Die Kommission für Rechtsfragen ist auf das Bundesgesetz über elektronische Identifizierungsdienste eingetreten. Sie lehnte den Antrag, das Gesetz zur Überarbeitung an den Bundesrat zurückzuweisen, mit 16 zu 7 Stimmen bei 2 Enthaltungen ab.
Im Rahmen der Beratung sprach die Kommission mit Vertretern der Wirtschaft und der öffentlich-rechtlichen Körperschaften. Auch interessierte Kreise aus der Zivilgesellschaft und mögliche Anbieter von E-ID-Lösungen machten bei der Anhörung mit.
Die Kommission befasste sich insbesondere mit der generellen Stossrichtung des Gesetzes. Grundsätzlich befürwortet sie die vorgesehene Aufgabenteilung: Der Staat überprüft die Identität der Personen, private Anbieter entwickeln die Technologie dafür.

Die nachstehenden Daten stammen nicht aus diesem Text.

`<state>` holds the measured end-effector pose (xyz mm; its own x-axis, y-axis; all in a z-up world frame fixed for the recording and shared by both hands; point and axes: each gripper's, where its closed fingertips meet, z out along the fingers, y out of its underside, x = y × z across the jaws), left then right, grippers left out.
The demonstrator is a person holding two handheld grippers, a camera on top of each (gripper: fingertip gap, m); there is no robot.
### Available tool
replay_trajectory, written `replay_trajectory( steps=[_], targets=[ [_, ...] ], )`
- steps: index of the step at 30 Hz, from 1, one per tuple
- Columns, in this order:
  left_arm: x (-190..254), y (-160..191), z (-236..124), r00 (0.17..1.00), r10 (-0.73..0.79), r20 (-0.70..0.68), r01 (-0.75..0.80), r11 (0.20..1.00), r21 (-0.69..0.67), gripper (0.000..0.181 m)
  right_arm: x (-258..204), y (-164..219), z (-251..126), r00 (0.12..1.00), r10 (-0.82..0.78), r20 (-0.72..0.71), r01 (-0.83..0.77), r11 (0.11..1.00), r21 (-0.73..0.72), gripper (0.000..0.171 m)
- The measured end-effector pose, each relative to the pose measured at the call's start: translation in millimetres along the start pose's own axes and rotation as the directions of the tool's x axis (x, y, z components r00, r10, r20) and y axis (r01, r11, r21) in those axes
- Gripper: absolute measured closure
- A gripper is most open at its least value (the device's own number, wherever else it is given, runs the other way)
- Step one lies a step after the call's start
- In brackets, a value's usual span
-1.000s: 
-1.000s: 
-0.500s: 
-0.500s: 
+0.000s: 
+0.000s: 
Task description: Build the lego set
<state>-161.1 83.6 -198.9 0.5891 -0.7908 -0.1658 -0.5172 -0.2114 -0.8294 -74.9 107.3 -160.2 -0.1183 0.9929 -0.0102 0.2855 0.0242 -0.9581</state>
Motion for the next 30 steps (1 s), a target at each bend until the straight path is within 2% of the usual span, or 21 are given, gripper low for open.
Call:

Das Bundesgesetz über elektronische Identifizierungsdienste würde eine staatlich anerkannte digitale Identität für E-Government-Anwendungen ermöglichen. Die E-ID soll sich zu einem vertrauenswürdigen und sicheren Instrument der digitalisierten Gesellschaft entwickeln, heisst es in einer Medienmitteilung.
Eine Minderheit der Kommission wollte die Ausstellung der E-ID als öffentliche Aufgabe festschreiben, um sie mit einem Leistungsauftrag an Private übertragen zu können. Die Kommission wird die Detailberatung der Vorlage an ihrer nächsten Sitzung aufnehmen.